§ Exercise prompt: Omit the images. Copy each entry word for word.

*** Opening of Listed entries ***

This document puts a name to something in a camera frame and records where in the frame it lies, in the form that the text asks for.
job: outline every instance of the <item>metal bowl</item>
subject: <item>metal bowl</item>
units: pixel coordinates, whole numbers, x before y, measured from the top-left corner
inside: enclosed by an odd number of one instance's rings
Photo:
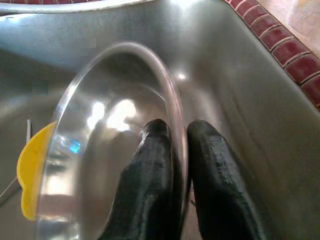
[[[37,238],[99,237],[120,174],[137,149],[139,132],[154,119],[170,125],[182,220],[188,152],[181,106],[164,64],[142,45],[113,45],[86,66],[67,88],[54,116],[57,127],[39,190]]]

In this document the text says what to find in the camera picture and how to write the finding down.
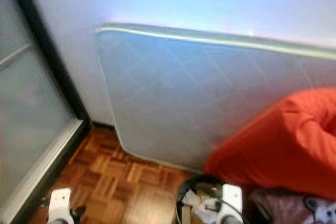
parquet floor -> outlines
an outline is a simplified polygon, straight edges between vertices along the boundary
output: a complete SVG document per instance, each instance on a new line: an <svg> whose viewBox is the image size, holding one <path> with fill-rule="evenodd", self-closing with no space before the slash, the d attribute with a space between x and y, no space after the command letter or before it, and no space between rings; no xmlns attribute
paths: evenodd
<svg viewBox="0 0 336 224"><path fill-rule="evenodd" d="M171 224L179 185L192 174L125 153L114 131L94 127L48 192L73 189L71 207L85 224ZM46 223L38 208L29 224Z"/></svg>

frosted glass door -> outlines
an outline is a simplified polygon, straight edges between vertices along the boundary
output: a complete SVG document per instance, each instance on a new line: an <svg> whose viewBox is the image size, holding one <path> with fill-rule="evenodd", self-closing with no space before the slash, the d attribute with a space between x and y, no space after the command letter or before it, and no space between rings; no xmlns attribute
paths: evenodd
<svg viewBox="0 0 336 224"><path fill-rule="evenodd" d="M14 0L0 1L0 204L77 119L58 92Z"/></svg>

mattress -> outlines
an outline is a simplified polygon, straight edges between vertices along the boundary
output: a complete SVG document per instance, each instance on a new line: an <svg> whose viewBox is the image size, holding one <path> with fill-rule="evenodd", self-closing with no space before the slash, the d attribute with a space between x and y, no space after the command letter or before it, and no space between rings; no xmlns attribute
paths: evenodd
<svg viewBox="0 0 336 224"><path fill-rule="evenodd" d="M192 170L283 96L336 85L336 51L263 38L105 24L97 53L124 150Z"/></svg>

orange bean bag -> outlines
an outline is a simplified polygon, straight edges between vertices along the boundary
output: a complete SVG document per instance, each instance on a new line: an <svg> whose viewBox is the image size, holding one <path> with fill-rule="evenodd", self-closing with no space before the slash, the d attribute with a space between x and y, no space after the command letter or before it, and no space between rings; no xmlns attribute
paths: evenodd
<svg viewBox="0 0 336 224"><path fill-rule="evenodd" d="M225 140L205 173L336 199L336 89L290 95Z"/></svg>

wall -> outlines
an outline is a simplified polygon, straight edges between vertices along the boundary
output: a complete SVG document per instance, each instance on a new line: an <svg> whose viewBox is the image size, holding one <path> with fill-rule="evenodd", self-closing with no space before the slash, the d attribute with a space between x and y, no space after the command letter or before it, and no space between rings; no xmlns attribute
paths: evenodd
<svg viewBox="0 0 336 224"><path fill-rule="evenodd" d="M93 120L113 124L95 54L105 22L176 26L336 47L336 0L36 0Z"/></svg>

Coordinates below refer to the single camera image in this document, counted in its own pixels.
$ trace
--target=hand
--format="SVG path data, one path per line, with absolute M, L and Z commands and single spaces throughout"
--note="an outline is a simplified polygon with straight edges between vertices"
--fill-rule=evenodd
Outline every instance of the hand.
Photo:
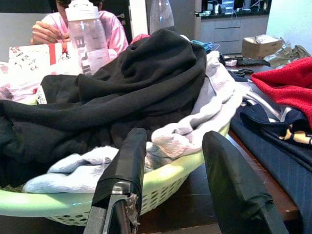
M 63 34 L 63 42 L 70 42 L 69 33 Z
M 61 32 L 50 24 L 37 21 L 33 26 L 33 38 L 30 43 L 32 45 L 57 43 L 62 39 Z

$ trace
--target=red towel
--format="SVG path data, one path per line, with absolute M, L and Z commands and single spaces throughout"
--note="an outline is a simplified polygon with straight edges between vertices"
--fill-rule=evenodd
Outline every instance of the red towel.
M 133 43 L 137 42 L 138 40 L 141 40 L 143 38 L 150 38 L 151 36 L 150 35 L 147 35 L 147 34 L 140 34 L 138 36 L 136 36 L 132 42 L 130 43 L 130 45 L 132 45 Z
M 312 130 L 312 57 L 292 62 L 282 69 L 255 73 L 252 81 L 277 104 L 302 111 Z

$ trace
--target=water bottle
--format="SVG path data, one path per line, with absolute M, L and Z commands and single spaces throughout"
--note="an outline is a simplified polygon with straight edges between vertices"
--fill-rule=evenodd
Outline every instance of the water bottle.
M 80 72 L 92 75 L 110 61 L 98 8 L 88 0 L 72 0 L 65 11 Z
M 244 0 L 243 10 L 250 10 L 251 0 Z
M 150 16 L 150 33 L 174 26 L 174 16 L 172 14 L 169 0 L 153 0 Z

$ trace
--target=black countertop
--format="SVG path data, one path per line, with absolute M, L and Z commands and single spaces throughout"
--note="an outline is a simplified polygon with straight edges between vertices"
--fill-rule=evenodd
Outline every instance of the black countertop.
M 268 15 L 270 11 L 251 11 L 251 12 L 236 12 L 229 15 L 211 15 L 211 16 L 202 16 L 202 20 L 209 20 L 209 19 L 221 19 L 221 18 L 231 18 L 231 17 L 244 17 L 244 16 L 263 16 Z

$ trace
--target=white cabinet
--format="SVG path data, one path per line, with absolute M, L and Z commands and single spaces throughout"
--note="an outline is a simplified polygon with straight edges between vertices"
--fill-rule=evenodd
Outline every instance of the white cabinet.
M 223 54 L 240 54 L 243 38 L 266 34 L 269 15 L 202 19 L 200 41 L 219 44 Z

*** Close of Listed entries ***

§ Result for this task:
This document puts a name to something in a camera frame and records where in the frame it lies, in the form that the text asks for.
job: outline every instance of the <item>metal bowl</item>
subject: <item>metal bowl</item>
units: pixel coordinates, whole numbers, x before y, measured from the top-left corner
inside: enclosed by an odd number of one instance's rings
Photo:
[[[37,238],[99,237],[120,174],[137,149],[139,132],[154,119],[170,125],[182,220],[188,152],[181,106],[164,64],[142,45],[113,45],[86,66],[67,88],[54,116],[57,127],[39,190]]]

In this document the text says what to find in the camera picture and how to write the finding down.
parquet floor -> outlines
an outline is a simplified polygon, straight edges between vertices along the boundary
output: a complete SVG document per instance, each instance on a new line: an <svg> whose viewBox is the image size, holding one <path> with fill-rule="evenodd", self-closing with no space before the slash, the d attribute with a space between x and y, no space after the command letter or before it, and no space between rings; no xmlns attribute
paths: evenodd
<svg viewBox="0 0 336 224"><path fill-rule="evenodd" d="M171 224L179 185L192 174L125 153L114 131L94 127L48 192L73 189L71 207L85 224ZM46 223L38 208L29 224Z"/></svg>

frosted glass door -> outlines
an outline is a simplified polygon, straight edges between vertices along the boundary
output: a complete SVG document per instance, each instance on a new line: an <svg> whose viewBox is the image size, holding one <path> with fill-rule="evenodd", self-closing with no space before the slash, the d attribute with a space between x and y, no space after the command letter or before it, and no space between rings; no xmlns attribute
paths: evenodd
<svg viewBox="0 0 336 224"><path fill-rule="evenodd" d="M14 0L0 1L0 204L77 119L58 92Z"/></svg>

mattress -> outlines
an outline is a simplified polygon, straight edges between vertices along the boundary
output: a complete SVG document per instance, each instance on a new line: an <svg> whose viewBox is the image size, holding one <path> with fill-rule="evenodd", self-closing with no space before the slash, the d attribute with a space between x and y, no space after the command letter or before it, and no space between rings; no xmlns attribute
paths: evenodd
<svg viewBox="0 0 336 224"><path fill-rule="evenodd" d="M192 170L283 96L336 85L336 51L263 38L105 24L97 53L124 150Z"/></svg>

orange bean bag -> outlines
an outline is a simplified polygon, straight edges between vertices along the boundary
output: a complete SVG document per instance, each instance on a new line: an <svg> whose viewBox is the image size, holding one <path> with fill-rule="evenodd", self-closing with no space before the slash, the d attribute with a space between x and y, no space after the command letter or before it, and no space between rings; no xmlns attribute
paths: evenodd
<svg viewBox="0 0 336 224"><path fill-rule="evenodd" d="M225 140L205 173L336 199L336 89L290 95Z"/></svg>

wall -> outlines
an outline is a simplified polygon, straight edges between vertices along the boundary
output: a complete SVG document per instance, each instance on a new line: an <svg> whose viewBox is the image size, holding one <path> with fill-rule="evenodd", self-closing with no space before the slash, the d attribute with a space between x and y, no space after the command letter or before it, and no space between rings; no xmlns attribute
paths: evenodd
<svg viewBox="0 0 336 224"><path fill-rule="evenodd" d="M93 120L113 124L95 54L105 22L176 26L336 47L336 0L36 0Z"/></svg>

Coordinates below refer to the single camera image in this document, counted in its own pixels.
$ trace
--target=hand
--format="SVG path data, one path per line, with absolute M, L and Z commands and single spaces throughout"
--note="an outline is a simplified polygon with straight edges between vertices"
--fill-rule=evenodd
Outline every instance of the hand.
Photo:
M 63 34 L 63 42 L 70 42 L 69 33 Z
M 61 32 L 50 24 L 37 21 L 33 26 L 33 38 L 30 43 L 32 45 L 57 43 L 62 39 Z

$ trace
--target=red towel
--format="SVG path data, one path per line, with absolute M, L and Z commands and single spaces throughout"
--note="an outline is a simplified polygon with straight edges between vertices"
--fill-rule=evenodd
Outline every instance of the red towel.
M 133 43 L 137 42 L 138 40 L 141 40 L 143 38 L 150 38 L 151 36 L 150 35 L 147 35 L 147 34 L 140 34 L 138 36 L 136 36 L 132 42 L 130 43 L 130 45 L 132 45 Z
M 312 130 L 312 57 L 292 62 L 282 69 L 255 73 L 252 81 L 277 104 L 302 111 Z

$ trace
--target=water bottle
--format="SVG path data, one path per line, with absolute M, L and Z commands and single spaces throughout"
--note="an outline is a simplified polygon with straight edges between vertices"
--fill-rule=evenodd
Outline every instance of the water bottle.
M 80 72 L 92 75 L 110 61 L 98 8 L 88 0 L 72 0 L 65 11 Z
M 244 0 L 243 10 L 250 10 L 251 0 Z
M 150 16 L 150 33 L 174 26 L 174 16 L 172 14 L 169 0 L 153 0 Z

$ trace
--target=black countertop
--format="SVG path data, one path per line, with absolute M, L and Z commands and single spaces throughout"
--note="an outline is a simplified polygon with straight edges between vertices"
--fill-rule=evenodd
Outline every instance of the black countertop.
M 268 15 L 270 11 L 251 11 L 251 12 L 236 12 L 229 15 L 211 15 L 211 16 L 202 16 L 202 20 L 209 20 L 209 19 L 221 19 L 221 18 L 231 18 L 231 17 L 244 17 L 244 16 L 263 16 Z

$ trace
--target=white cabinet
--format="SVG path data, one path per line, with absolute M, L and Z commands and single spaces throughout"
--note="an outline is a simplified polygon with straight edges between vertices"
--fill-rule=evenodd
Outline every instance of the white cabinet.
M 223 54 L 240 54 L 243 38 L 266 34 L 269 15 L 202 19 L 200 41 L 219 44 Z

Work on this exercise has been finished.